The Constitution of the AFL-CIO begins with our pledge “to join with all persons, of whatever nationality or faith, who cherish the cause of democracy and the call of solidarity, to grace the planet with these achievements.” When the AFL-CIO was founded in 1955, our country had just won a world war against fascism. Today, while we continue to stand in solidarity with all persons around the world who cherish democracy, these words from our Constitution compel us to speak about the very real threats to democracy in America today. The AFL-CIO resolves to rededicate ourselves to our democracy—to bring hope to those who have given up on government of the people and by the people, and to stand resolutely against those who would substitute hate and division for dignity and solidarity.
We must confront despair. According to the Journal of Democracy, two-thirds of millennials believe it is not essential to live in a democracy. The source of this despair is the failure of politicians over a generation to use the tools of democratic government to help make working people’s lives better. Instead, our politics has for decades marched relentlessly toward helping make the rich richer and powerful corporations and Wall Street more and more powerful. Here at our Convention, we are defining a program and concrete action plans designed to define a working people’s agenda that will hold politicians accountable and restore working people’s confidence in our democracy.
We must build solidarity and confront those who would divide us. We are a labor movement. Our doors must be open to all who work in America. The citizen and the immigrant—documented and undocumented. Public employees—sanitation workers and police officers, teachers and firefighters. Private-sector workers—the Uber driver and the farmworker and the coal miner, the autoworker and the hotel worker.
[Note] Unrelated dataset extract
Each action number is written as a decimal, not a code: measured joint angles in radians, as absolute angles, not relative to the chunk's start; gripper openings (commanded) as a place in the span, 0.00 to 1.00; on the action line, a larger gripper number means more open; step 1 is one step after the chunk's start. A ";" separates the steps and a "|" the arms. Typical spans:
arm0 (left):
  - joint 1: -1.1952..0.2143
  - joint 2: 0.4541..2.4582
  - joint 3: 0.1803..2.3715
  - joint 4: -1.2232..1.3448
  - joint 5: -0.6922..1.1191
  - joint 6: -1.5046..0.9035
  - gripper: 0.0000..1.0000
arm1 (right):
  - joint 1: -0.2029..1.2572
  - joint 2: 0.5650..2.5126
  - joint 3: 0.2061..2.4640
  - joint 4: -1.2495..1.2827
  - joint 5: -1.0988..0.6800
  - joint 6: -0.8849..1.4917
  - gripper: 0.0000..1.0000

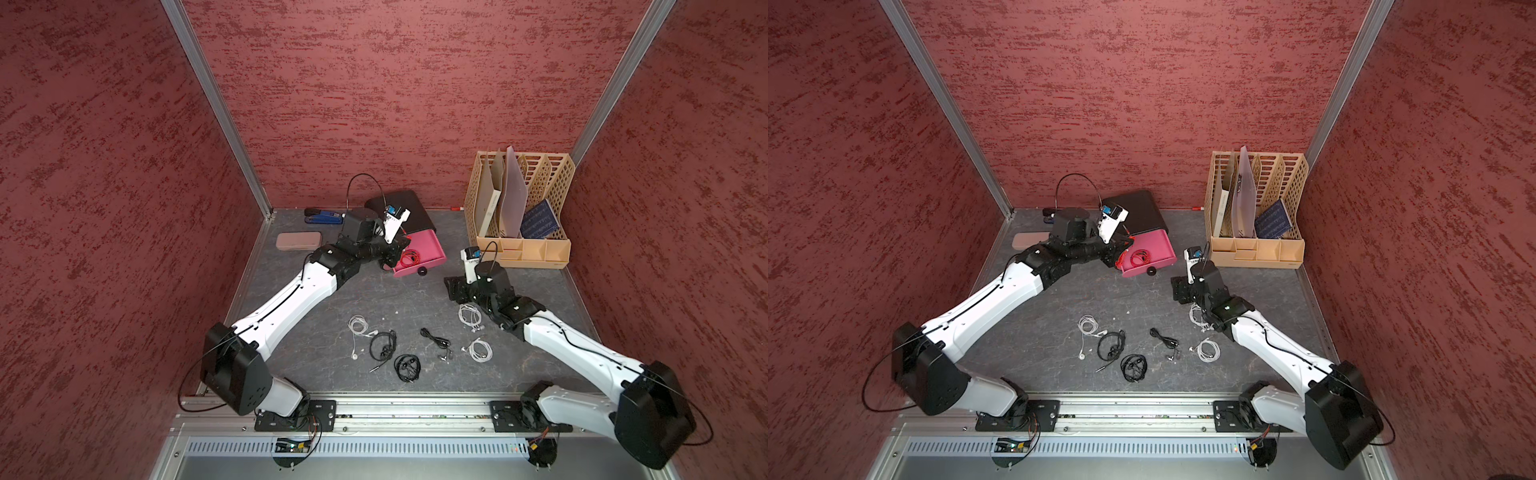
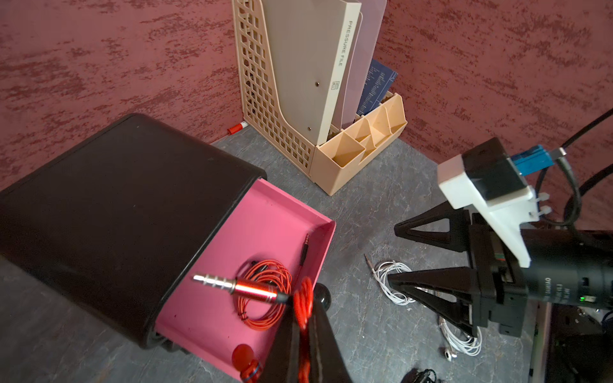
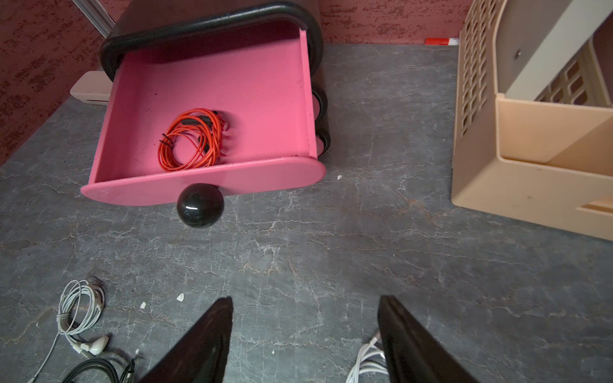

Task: Place the wired earphones into the drawer by color
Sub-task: Place the wired earphones in the drawer.

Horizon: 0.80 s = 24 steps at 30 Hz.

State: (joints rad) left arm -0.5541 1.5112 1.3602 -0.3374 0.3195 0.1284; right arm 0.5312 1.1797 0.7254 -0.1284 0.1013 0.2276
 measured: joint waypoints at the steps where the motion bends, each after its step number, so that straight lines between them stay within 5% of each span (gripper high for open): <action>1: -0.555 1.532 1.379 -0.344 0.324 0.144 0.00 | 0.531 1.178 0.723 -0.128 0.102 0.228 0.74; 24: -0.611 1.909 1.717 -0.514 0.249 0.425 0.00 | 0.531 1.157 0.719 -0.121 0.121 0.227 0.74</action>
State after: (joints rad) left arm -0.6109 1.9095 1.7172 -0.5137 0.2489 0.4248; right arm 0.5312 1.1568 0.7189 -0.1215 0.1211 0.2272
To men and women, to workers of all races and religions, to gay and straight, and bi and trans. We must utterly reject calls for division among working people or efforts to exclude any part of the working class from the labor movement.
We must stand up against hate and scapegoating wherever it appears in our nation. We seek a nation where we value each other and a labor movement that defends the dignity of all people.
And so we resolve here today—
- We will stand against racism, Islamophobia and anti-Semitism, sexism and homophobia—against every kind of hatred and every form of politics that seeks to divide working people;
- We will stand for the idea that every person is of equal dignity—that we are a country ruled by the principle of one person, one vote, not one dollar, one vote; and
- We utterly oppose fascism and the idea that those who fight fascism are the same who raise the swastika and put on the white hood. There is no moral equivalence between the men and women who fill our military graveyards and the armies of hate they defeated.
We resolve to turn out of office anyone who threatens our democracy, and we call upon every person who holds elected office and who seeks to hold elected office to affirm these principles—from village selectmen and women to President Trump.